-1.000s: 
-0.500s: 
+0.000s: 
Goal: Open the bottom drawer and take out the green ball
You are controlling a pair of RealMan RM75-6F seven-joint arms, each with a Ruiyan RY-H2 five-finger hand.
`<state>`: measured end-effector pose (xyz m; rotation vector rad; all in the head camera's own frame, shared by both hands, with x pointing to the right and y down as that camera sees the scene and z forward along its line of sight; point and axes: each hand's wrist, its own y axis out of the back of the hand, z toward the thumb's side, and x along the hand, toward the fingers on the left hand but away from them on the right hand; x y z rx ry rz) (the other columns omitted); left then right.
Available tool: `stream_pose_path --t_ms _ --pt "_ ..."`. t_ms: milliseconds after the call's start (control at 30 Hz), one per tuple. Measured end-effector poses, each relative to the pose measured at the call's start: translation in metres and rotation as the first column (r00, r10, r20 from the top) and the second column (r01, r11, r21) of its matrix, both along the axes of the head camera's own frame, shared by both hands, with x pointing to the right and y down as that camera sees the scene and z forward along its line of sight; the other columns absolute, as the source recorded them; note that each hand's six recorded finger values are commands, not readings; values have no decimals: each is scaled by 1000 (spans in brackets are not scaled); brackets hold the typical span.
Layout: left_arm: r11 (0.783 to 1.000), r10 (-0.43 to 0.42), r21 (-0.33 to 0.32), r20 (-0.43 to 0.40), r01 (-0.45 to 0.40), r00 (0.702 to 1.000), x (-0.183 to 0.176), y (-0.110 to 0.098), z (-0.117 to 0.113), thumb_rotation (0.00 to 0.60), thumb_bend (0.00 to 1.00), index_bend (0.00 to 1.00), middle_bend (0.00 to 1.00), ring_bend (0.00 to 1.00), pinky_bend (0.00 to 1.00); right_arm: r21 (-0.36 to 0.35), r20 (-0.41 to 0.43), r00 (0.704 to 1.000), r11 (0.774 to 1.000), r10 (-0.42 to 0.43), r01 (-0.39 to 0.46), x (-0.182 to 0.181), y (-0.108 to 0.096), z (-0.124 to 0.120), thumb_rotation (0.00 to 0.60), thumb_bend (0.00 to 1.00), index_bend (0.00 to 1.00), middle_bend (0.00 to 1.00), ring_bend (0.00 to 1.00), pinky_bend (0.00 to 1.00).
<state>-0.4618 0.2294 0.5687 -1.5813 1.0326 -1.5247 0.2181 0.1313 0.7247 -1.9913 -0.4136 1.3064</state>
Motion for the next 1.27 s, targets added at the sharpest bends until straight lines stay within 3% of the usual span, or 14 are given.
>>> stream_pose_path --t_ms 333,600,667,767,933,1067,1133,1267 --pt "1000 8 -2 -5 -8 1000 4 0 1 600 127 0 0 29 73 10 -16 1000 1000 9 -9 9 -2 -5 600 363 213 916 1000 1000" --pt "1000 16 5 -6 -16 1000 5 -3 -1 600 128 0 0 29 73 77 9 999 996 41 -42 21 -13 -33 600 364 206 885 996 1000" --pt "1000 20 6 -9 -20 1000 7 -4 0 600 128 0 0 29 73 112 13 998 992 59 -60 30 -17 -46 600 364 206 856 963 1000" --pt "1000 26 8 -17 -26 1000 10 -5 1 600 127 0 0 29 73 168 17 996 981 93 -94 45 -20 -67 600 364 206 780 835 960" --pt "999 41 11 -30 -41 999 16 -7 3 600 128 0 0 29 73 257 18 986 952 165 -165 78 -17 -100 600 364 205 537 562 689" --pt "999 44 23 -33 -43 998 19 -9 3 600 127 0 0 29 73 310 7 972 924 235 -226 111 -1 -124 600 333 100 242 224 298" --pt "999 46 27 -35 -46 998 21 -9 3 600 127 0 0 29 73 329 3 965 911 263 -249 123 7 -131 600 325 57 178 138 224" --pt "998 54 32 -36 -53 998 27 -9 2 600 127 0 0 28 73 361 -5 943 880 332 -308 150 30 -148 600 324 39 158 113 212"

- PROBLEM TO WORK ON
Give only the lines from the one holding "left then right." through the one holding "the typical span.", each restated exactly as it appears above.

- PROBLEM SOLUTION
`<state>`: measured end-effector pose (xyz m; rotation vector rad; all in the head camera's own frame, shared by both hands, with x pointing to the right and y down as that camera sees the scene and z forward along its line of sight; point and axes: each hand's wrist, its own y axis out of the back of the hand, z toward the thumb's side, and x along the hand, toward the fingers on the left hand but away from them on the right hand; x y z rx ry rz) (the other columns omitted); left then right.
Available tool: `stream_pose_path --t_ms _ --pt "_ ..."`. t_ms: milliseconds after the call's start (control at 30 Hz), one per tuple. Measured end-effector poses, each relative to the pose measured at the call's start: translation in metres and rotation as the first column (r00, r10, r20 from the top) and the second column (r01, r11, r21) of its matrix, both along the axes of the head camera's own frame, shared by both hands, with x pointing to the right and y down as that camera sees the scene and z forward along its line of sight; the other columns absolute, as the source recorded them; note that each hand's six recorded finger values are commands, not readings; values have no decimals: each is scaled by 1000 (spans in brackets are not scaled); brackets hold the typical span.

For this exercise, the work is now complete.